My own configuration files don't have to be dotfiles in $HOME

Back when I started with Unix (a long time ago), programs had a simple approach to where to look for or put little files that they needed; they went into your $HOME as dotfiles, or if the program was going to have a bunch of them it might create a dot-directory for itself. This started with shells (eg $HOME/.profile) and spread steadily from there, especially for early open source programs. When I started writing shell scripts, setup scripts for my X environment, and other bits and pieces that needed configuration files or state files, the natural, automatic thing to do was to imitate this and put my own dotfiles and dot-directories in my $HOME. The entirely unsurprising outcome of this is that my home directories have a lot of dotfiles (some of them very old, which can cause problems). How many is a lot? Well, in my oldest actively used $HOME, I have 380 of them.

(Because dotfiles are normally invisible, it's really easy for them to build up and build up to absurd levels. Not that my $HOME is neat in general, but I have many fewer non-dotfiles cluttering it up.)

Recently it slowly dawned on me that my automatic reflex to put things in $HOME as dotfiles is both not necessary and not really a good idea. It's not necessary because I can make my own code look wherever I want it to, and it's not a good idea because $HOME's dotfiles are a jumbled mess where it's very hard to keep track of things or even to see them. Instead I'm better off if I put my own files in non-dotfile directory hierarchies somewhere else, with sensible names and sensible separation into different subdirectories and all of that.

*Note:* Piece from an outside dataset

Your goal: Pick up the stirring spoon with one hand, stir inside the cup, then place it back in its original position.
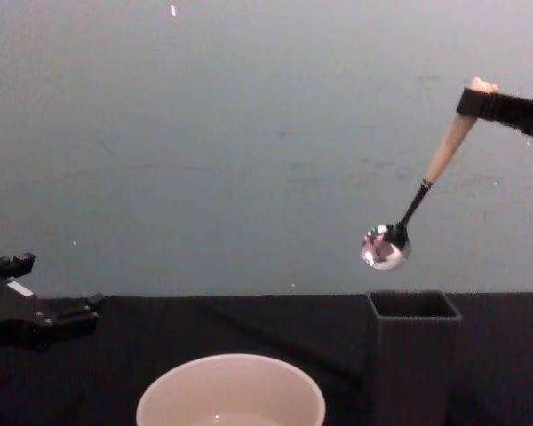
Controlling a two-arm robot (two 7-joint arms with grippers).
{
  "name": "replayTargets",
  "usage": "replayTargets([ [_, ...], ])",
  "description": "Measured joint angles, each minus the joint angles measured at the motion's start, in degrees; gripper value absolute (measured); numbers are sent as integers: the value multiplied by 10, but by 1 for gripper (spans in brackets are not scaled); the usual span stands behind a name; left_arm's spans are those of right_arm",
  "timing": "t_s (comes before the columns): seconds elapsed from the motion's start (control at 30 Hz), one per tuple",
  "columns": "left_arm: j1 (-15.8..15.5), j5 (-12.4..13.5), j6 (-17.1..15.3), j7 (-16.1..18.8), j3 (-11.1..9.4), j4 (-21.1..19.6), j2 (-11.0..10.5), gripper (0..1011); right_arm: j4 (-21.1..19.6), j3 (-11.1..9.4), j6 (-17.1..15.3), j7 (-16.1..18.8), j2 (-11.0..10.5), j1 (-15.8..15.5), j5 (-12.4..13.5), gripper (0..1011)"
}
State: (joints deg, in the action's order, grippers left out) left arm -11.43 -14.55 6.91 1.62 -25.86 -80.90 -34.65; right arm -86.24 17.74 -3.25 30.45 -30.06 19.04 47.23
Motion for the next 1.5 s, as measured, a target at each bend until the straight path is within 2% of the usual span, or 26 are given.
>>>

(I'm not quite sure when and why this started to crystalize for me, but it might have been when I was revising my X resources and X setup stuff on my laptop and realized that there was no particular reason to put them in _$HOME/.X<something> the way I had on my regular machines.)

I'm probably not going to rip apart my current $HOME and its collection of dotfiles. Although the idea of a scorched earth campaign is vaguely attractive, it'd be a lot of hassle for no visible change. Instead, I've decided that any time I need to make any substantial change to things that are currently dotfiles, I'll take the opportunity to move them out of $HOME.

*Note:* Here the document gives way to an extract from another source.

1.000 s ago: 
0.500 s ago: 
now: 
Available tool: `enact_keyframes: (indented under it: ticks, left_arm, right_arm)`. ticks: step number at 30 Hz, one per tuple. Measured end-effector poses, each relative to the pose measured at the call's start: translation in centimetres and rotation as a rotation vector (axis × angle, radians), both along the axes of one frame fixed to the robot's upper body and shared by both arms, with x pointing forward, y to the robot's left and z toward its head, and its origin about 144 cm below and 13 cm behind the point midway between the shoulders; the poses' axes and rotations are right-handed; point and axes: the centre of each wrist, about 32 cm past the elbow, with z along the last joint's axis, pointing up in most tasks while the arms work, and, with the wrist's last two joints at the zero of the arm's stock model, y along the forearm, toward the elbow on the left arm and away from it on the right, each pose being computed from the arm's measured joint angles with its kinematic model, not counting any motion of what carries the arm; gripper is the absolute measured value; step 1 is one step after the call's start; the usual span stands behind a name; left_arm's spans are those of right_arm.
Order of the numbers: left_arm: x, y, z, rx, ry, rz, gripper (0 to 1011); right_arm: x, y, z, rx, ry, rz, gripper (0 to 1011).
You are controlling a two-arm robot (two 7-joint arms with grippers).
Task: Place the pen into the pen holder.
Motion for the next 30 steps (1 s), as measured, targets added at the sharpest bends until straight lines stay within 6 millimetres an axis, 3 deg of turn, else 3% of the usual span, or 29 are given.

(The first thing I did this with was my X resources, which had to change on my home machine due to a new and rather different monitor. Since I was basically gutting them to start with, I decided it made no sense to do it in place in $HOME.)

PS: Modern Unix (mostly Linux) has the XDG Base Directory Specification, which tries to move a lot of things under $HOME/.config, $HOME/.local/share, and $HOME/.cache. In theory I could move my own things under there too. In practice I'm not particularly interested in hiding them away that way; I'd rather put them somewhere more obvious, such as $HOME/share/X11/resources.

unix/MovingOutOfHOME written at 21:36:41; Add Comment

Being reminded that an obvious problem isn't necessarily obvious

The other day we had a problem with one of our NFS fileservers, where a ZFS filesystem filled up to its quota limit, people kept writing to the filesystem at high volume, and the fileserver got unhappy. This nice neat description hides the fact that it took me some time to notice that the one filesystem that our DTrace scripts were pointing to as having all of the slow NFS IO was a full filesystem. Then and only then did the penny finally start dropping (which led me to a temporary fix).

(I should note that we had Amanda backups and a ZFS pool scrub happening on the fileserver at the time, so there were a number of ways it could have been overwhelmed.)

In the immediate aftermath, I felt a bit silly for missing such an obvious issue. I'm pretty sure we've seen the 'full filesystem plus ongoing writes leads to problems' issue, and we've certainly seen similar problems with full pools. In fact four years ago I wrote an entry about remembering to check for this sort of stuff in a crisis. Then I thought about it more and kicked myself for hindsight bias.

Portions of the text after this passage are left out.